- Problem statement -
A word-for-word transcript of the closing lines is required: from the one with "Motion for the" through the final line of the data.

####################

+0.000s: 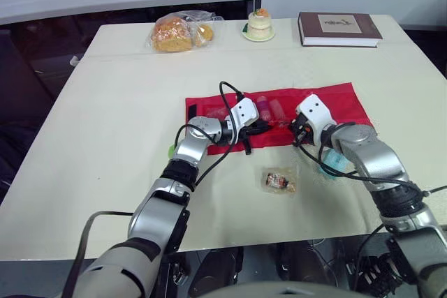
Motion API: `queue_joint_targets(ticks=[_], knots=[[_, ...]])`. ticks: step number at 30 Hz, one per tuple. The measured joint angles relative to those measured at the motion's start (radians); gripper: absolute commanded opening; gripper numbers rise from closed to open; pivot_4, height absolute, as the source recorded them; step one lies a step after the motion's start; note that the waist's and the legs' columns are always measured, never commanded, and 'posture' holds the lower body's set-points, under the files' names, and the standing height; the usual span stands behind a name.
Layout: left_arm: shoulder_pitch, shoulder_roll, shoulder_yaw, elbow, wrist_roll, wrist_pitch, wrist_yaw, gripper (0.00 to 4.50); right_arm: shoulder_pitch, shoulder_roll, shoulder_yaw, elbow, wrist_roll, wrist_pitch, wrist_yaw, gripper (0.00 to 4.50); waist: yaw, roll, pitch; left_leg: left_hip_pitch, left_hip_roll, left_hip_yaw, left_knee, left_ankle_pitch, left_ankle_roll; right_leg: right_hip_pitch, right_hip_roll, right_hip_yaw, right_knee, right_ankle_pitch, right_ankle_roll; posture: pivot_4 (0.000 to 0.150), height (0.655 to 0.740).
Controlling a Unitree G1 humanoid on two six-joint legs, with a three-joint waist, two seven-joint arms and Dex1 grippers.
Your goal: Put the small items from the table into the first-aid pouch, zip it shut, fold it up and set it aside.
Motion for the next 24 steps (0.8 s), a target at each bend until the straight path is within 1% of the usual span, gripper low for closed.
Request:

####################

- Task answer -
Motion for the next 24 steps (0.8 s), a target at each bend until the straight path is within 1% of the usual span, gripper low for closed.
Request:

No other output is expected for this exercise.